The book of Proverbs talks a lot about nagging.
Better to live in a desert than with a quarrelsome and nagging wife. Proverbs 21:19
A quarrelsome wife is like the dripping of a leaky roof in a rainstorm; restraining her is like restraining the wind or grasping oil with the hand. Proverbs 27:15-16
I am not sure why we women in particular struggle with this issue. I think most of the time, we have good intentions. We just want everything to be just right, including our husbands. Whether we are reminding them to do something they promised they would do or making comments about things they are (or are not) doing that we think they should change. Or even silently nagging with our looks or our actions or reactions to certain situations, our nagging can do great harm to our marriages.
I will have been married 10 years this summer.

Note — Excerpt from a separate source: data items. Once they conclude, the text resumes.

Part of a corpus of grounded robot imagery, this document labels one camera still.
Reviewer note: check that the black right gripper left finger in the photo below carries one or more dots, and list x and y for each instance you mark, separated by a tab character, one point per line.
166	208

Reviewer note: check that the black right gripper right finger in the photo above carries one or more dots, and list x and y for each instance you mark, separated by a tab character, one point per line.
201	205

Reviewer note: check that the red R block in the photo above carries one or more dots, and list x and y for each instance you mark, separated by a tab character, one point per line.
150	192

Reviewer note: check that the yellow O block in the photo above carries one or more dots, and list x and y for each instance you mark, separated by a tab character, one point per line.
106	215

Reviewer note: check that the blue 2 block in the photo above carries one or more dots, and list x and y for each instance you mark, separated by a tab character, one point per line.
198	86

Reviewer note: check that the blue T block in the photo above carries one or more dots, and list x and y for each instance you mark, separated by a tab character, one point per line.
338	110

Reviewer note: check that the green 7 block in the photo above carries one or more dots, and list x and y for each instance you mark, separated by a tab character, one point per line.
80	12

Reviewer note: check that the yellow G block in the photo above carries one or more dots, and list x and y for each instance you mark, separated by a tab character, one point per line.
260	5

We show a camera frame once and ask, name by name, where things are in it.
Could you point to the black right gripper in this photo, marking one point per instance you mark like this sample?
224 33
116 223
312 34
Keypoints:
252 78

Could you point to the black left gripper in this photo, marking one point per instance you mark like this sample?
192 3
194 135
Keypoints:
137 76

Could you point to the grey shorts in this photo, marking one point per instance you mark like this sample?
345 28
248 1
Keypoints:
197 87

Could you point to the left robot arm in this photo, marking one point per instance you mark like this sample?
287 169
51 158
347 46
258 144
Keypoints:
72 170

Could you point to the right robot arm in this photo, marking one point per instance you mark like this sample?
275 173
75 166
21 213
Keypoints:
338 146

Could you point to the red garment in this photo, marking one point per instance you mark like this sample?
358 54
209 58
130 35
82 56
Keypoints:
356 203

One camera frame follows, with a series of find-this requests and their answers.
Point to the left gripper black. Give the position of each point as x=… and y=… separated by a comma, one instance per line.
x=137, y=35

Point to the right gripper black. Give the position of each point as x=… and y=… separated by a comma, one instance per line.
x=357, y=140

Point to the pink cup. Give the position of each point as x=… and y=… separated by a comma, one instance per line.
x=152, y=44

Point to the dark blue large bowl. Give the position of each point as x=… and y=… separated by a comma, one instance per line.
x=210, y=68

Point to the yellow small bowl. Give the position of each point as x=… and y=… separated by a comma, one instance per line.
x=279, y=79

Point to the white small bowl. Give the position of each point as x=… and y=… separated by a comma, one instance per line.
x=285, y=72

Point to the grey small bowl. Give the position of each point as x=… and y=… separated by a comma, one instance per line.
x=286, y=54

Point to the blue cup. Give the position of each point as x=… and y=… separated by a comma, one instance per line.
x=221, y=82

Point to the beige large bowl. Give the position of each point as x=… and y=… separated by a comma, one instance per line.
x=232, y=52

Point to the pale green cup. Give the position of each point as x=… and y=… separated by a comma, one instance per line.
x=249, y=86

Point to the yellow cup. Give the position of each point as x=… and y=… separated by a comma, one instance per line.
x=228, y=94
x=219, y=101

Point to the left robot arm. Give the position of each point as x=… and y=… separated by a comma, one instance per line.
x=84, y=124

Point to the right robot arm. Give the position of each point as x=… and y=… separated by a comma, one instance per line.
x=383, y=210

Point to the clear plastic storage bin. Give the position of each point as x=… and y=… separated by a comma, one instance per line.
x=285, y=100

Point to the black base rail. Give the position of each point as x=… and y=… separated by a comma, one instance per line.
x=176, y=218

And one thing that I am learning (of course I do not always get this right) is that there is someone I can nag, it's just not my husband. It's the Lord. In Luke 18, Jesus tells the story of the persistent widow. She went to the judge every day, pleading for justice. and her persistence paid off. Jesus said, "Don't you think God will give justice to those who cry out day and night?"
Persistence with God pays off. Persistence with your husband, could drive him further away. Am I saying that if I want my husband to remember to pick up the groceries I am going to pray about it rather than send him a text, no. But when we don't see eye to eye, when I think there is an issue that needs to be addressed (again), or I think there is a change that needs to be made, I can leave it with the Lord. I can trust that God can change his heart, or maybe change mine.
Let me give you a hypothetical situation. Let's say you feel like your husband's health is in jeopardy and he needs to lose weight. You have brought the issue up and your husband does not agree. Rather than continuing to argue about it, make looks every time he eats a snack, and comment about it to all your girlfriends. You could begin to pray about it and ask God on work on his heart.
Please don't hear me saying that I don't speak my mind in our marriage. I promise, I do plenty of that (my husband would gladly attest to that). I think it is so often the small things (those pesky little foxes) that do so much damage to a marriage.
Proverbs 31:2-3 Her husband can trust her, and she will greatly enrich his life. She brings him good, not harm, all the days of her life.